== Data supplied

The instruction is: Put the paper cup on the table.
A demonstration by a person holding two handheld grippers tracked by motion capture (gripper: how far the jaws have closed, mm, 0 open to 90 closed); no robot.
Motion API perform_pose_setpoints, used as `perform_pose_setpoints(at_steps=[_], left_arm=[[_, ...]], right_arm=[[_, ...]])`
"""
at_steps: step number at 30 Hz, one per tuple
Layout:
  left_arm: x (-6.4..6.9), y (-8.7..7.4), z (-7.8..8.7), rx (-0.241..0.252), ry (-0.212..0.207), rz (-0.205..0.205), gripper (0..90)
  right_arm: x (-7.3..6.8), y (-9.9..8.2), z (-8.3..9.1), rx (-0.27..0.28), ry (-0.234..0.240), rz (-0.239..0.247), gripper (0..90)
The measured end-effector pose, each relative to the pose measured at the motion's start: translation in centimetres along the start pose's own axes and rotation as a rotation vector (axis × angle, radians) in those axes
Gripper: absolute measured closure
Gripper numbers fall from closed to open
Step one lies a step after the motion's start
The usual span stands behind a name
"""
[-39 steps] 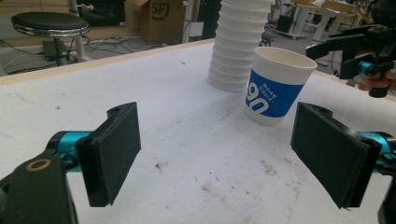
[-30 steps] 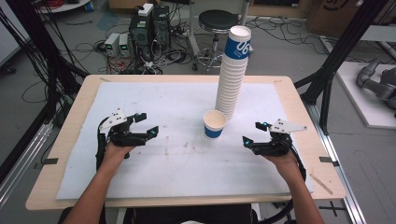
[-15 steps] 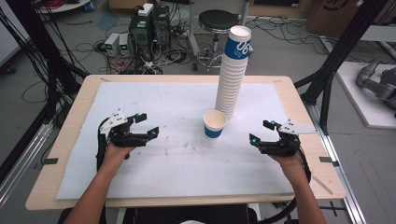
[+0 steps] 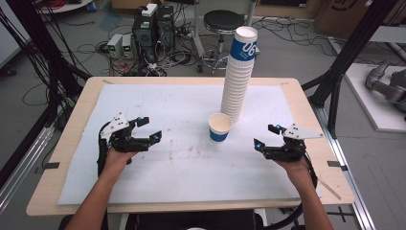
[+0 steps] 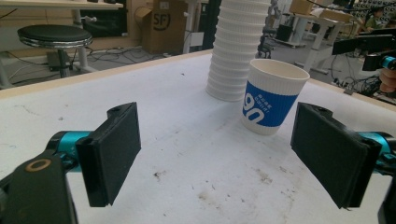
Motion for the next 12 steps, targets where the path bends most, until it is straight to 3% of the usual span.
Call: perform_pose_setpoints(at_steps=[12], left_arm=[[-0.2, -0.32, -0.08, -0.008, 0.002, 0.002, 15.9]], right_arm=[[-0.13, -0.03, -0.35, -0.006, 0.005, 0.009, 18.9]])
Point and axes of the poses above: each handheld gripper's, and its own axes: z roughly backward along the jaws, y roughly out of its top, x roughly to its right, the point moved 8 cm from there along -z, roughly forward along the jaws, and after that the axes turned 3 degrees about -y, right-handed, at the moved point
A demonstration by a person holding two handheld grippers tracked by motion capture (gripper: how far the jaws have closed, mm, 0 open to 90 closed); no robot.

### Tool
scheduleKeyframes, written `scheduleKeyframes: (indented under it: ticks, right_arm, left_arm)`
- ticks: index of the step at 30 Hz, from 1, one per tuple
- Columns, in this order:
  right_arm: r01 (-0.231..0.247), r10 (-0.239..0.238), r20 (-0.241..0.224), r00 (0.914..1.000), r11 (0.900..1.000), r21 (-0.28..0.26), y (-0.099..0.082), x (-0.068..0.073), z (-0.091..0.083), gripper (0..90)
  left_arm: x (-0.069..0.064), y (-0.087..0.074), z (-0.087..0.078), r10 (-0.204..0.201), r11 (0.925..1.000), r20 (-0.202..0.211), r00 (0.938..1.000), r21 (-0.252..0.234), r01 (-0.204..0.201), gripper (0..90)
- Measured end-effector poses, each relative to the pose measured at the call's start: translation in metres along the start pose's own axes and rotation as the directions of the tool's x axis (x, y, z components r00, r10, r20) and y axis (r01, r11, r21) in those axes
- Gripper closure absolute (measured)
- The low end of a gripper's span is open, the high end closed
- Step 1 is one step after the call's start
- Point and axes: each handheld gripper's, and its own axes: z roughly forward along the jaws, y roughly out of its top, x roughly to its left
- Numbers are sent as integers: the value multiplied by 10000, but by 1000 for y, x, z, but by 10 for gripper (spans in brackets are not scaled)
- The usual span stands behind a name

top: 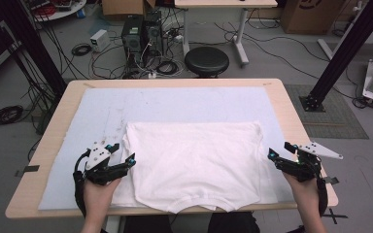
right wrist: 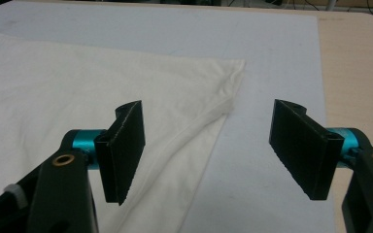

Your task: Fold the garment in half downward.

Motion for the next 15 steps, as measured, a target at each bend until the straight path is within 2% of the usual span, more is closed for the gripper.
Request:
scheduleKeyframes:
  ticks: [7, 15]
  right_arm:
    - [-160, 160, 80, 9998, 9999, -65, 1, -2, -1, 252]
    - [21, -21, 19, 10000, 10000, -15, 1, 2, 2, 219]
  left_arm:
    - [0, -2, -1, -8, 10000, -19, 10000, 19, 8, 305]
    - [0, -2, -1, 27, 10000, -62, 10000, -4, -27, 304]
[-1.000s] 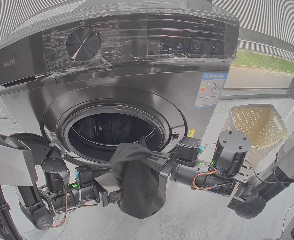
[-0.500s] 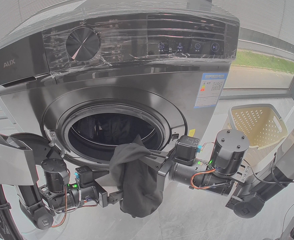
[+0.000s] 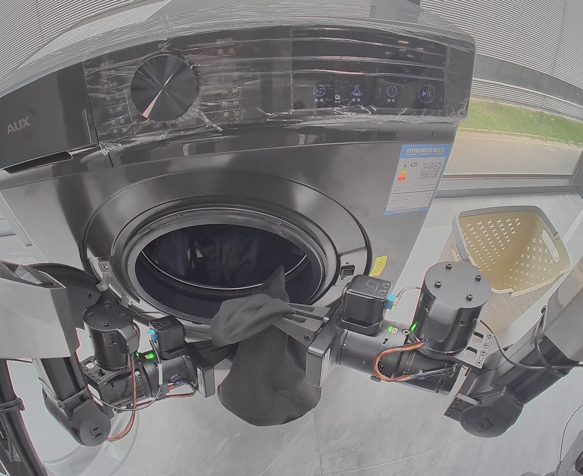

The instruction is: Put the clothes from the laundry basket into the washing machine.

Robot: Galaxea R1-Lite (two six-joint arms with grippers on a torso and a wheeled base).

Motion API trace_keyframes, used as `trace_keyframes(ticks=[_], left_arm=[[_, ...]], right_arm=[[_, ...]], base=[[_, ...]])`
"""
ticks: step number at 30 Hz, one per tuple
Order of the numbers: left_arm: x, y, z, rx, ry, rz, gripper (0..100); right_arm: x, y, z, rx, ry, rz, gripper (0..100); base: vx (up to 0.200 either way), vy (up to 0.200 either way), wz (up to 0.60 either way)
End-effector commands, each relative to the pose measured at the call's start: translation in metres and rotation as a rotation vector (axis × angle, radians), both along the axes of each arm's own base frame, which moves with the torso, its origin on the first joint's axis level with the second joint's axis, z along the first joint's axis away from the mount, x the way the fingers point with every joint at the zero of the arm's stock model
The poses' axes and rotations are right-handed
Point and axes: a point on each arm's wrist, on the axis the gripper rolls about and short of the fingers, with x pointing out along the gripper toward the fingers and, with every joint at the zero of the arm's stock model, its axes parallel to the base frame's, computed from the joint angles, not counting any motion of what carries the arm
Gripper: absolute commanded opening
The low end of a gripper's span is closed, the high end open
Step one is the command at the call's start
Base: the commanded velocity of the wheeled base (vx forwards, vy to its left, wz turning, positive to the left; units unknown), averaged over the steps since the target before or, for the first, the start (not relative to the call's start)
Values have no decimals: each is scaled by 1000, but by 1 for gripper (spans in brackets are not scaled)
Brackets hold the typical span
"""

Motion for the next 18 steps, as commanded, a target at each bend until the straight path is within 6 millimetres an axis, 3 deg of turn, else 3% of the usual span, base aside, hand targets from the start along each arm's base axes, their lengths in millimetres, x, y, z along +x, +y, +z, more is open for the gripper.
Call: trace_keyframes(ticks=[1,7,10,14,18], left_arm=[[1,-1,-1,-3,1,-9,0],[12,8,10,-24,-56,49,0],[18,22,37,-63,-154,114,0],[4,27,65,-108,-229,122,0],[-11,23,75,-121,-253,96,0]], right_arm=[[0,0,-2,-4,3,-2,0],[3,-7,-6,-18,16,-19,0],[1,-16,-16,-64,45,-38,0],[0,-24,-24,-95,67,-51,0],[1,-23,-24,-95,67,-51,0]], base=[[0,0,0],[0,0,0],[0,0,0],[0,0,0],[0,0,0]])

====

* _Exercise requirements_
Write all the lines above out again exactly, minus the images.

* _Result below_
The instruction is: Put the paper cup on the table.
A demonstration by a person holding two handheld grippers tracked by motion capture (gripper: how far the jaws have closed, mm, 0 open to 90 closed); no robot.
Motion API perform_pose_setpoints, used as `perform_pose_setpoints(at_steps=[_], left_arm=[[_, ...]], right_arm=[[_, ...]])`
"""
at_steps: step number at 30 Hz, one per tuple
Layout:
  left_arm: x (-6.4..6.9), y (-8.7..7.4), z (-7.8..8.7), rx (-0.241..0.252), ry (-0.212..0.207), rz (-0.205..0.205), gripper (0..90)
  right_arm: x (-7.3..6.8), y (-9.9..8.2), z (-8.3..9.1), rx (-0.27..0.28), ry (-0.234..0.240), rz (-0.239..0.247), gripper (0..90)
The measured end-effector pose, each relative to the pose measured at the motion's start: translation in centimetres along the start pose's own axes and rotation as a rotation vector (axis × angle, radians) in those axes
Gripper: absolute measured closure
Gripper numbers fall from closed to open
Step one lies a step after the motion's start
The usual span stands behind a name
"""
[-39 steps] 
[-30 steps] 
[-15 steps] 
[+0 steps] 
[+0 steps] 
Motion for the next 12 steps, targets where the path bends most, until it is straight to 3% of the usual span.
Call: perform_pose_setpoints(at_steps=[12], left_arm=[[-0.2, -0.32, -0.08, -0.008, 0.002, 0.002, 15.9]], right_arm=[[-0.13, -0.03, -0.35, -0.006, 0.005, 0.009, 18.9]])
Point and axes of the poses above: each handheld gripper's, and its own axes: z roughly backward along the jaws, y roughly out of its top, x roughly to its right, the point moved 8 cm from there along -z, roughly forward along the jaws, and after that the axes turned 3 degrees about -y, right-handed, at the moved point
A demonstration by a person holding two handheld grippers tracked by motion capture (gripper: how far the jaws have closed, mm, 0 open to 90 closed); no robot.

### Tool
scheduleKeyframes, written `scheduleKeyframes: (indented under it: ticks, right_arm, left_arm)`
- ticks: index of the step at 30 Hz, from 1, one per tuple
- Columns, in this order:
  right_arm: r01 (-0.231..0.247), r10 (-0.239..0.238), r20 (-0.241..0.224), r00 (0.914..1.000), r11 (0.900..1.000), r21 (-0.28..0.26), y (-0.099..0.082), x (-0.068..0.073), z (-0.091..0.083), gripper (0..90)
  left_arm: x (-0.069..0.064), y (-0.087..0.074), z (-0.087..0.078), r10 (-0.204..0.201), r11 (0.925..1.000), r20 (-0.202..0.211), r00 (0.938..1.000), r21 (-0.252..0.234), r01 (-0.204..0.201), gripper (0..90)
- Measured end-effector poses, each relative to the pose measured at the call's start: translation in metres along the start pose's own axes and rotation as the directions of the tool's x axis (x, y, z components r00, r10, r20) and y axis (r01, r11, r21) in those axes
- Gripper closure absolute (measured)
- The low end of a gripper's span is open, the high end closed
- Step 1 is one step after the call's start
- Point and axes: each handheld gripper's, and its own axes: z roughly forward along the jaws, y roughly out of its top, x roughly to its left
- Numbers are sent as integers: the value multiplied by 10000, but by 1000 for y, x, z, but by 10 for gripper (spans in brackets are not scaled)
- The usual span stands behind a name

top: 
right wrist: 

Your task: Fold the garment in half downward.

Motion for the next 15 steps, as measured, a target at each bend until the straight path is within 2% of the usual span, more is closed for the gripper.
Request:
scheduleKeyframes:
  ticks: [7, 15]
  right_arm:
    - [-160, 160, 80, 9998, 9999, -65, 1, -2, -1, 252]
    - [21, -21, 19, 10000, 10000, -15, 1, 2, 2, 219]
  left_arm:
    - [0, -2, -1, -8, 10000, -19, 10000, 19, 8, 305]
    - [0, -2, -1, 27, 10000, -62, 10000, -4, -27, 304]
[-1.000s] 
[-0.500s] 
[+0.000s] 

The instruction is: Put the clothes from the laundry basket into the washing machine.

Robot: Galaxea R1-Lite (two six-joint arms with grippers on a torso and a wheeled base).

Motion API trace_keyframes, used as `trace_keyframes(ticks=[_], left_arm=[[_, ...]], right_arm=[[_, ...]], base=[[_, ...]])`
"""
ticks: step number at 30 Hz, one per tuple
Order of the numbers: left_arm: x, y, z, rx, ry, rz, gripper (0..100); right_arm: x, y, z, rx, ry, rz, gripper (0..100); base: vx (up to 0.200 either way), vy (up to 0.200 either way), wz (up to 0.60 either way)
End-effector commands, each relative to the pose measured at the call's start: translation in metres and rotation as a rotation vector (axis × angle, radians), both along the axes of each arm's own base frame, which moves with the torso, its origin on the first joint's axis level with the second joint's axis, z along the first joint's axis away from the mount, x the way the fingers point with every joint at the zero of the arm's stock model
The poses' axes and rotations are right-handed
Point and axes: a point on each arm's wrist, on the axis the gripper rolls about and short of the fingers, with x pointing out along the gripper toward the fingers and, with every joint at the zero of the arm's stock model, its axes parallel to the base frame's, computed from the joint angles, not counting any motion of what carries the arm
Gripper: absolute commanded opening
The low end of a gripper's span is closed, the high end open
Step one is the command at the call's start
Base: the commanded velocity of the wheeled base (vx forwards, vy to its left, wz turning, positive to the left; units unknown), averaged over the steps since the target before or, for the first, the start (not relative to the call's start)
Values have no decimals: each is scaled by 1000, but by 1 for gripper (spans in brackets are not scaled)
Brackets hold the typical span
"""

Motion for the next 18 steps, as commanded, a target at each bend until the straight path is within 6 millimetres an axis, 3 deg of turn, else 3% of the usual span, base aside, hand targets from the start along each arm's base axes, their lengths in millimetres, x, y, z along +x, +y, +z, more is open for the gripper.
Call: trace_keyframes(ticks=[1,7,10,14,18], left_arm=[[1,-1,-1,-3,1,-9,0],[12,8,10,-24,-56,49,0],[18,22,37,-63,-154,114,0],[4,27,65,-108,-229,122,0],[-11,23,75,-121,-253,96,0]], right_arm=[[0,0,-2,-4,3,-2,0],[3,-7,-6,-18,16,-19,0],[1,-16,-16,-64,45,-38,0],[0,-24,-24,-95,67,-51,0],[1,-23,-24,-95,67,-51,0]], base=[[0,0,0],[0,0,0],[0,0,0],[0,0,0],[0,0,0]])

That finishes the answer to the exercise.